- Exercise brief
With the pictures excluded, reproduce all of the data exactly.

- Dataset excerpt
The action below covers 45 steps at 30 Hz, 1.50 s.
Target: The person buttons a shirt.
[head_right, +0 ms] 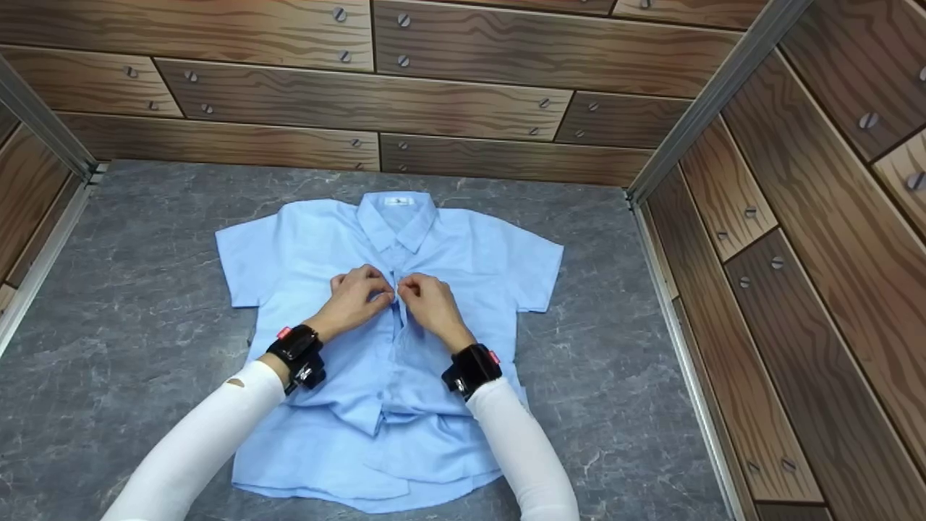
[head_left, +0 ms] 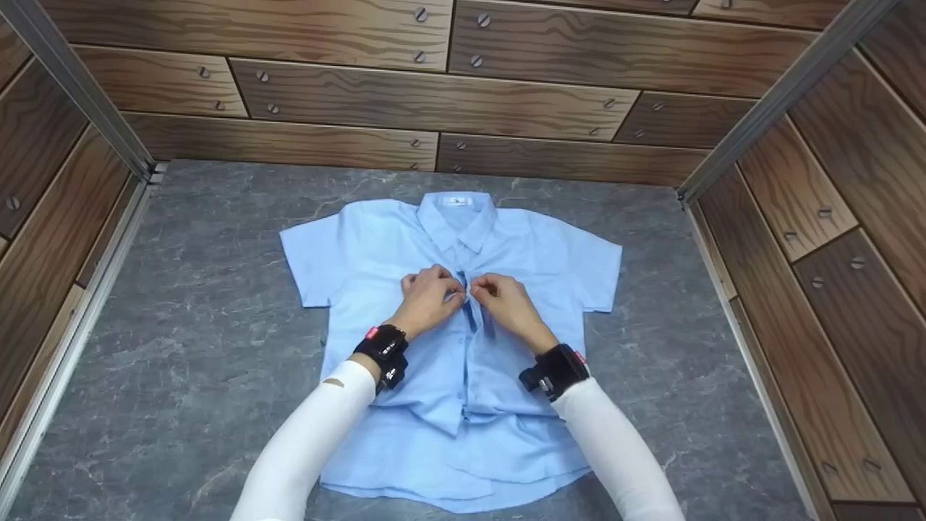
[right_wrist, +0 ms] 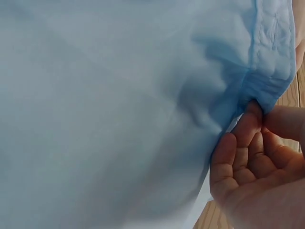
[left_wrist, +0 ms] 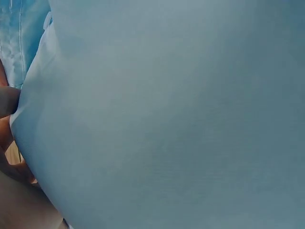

- Solved exercise
The action below covers 45 steps at 30 Hz, 1.50 s.
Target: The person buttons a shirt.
[head_right, +0 ms] 
[head_left, +0 ms] 
[right_wrist, +0 ms] 
[left_wrist, +0 ms] 

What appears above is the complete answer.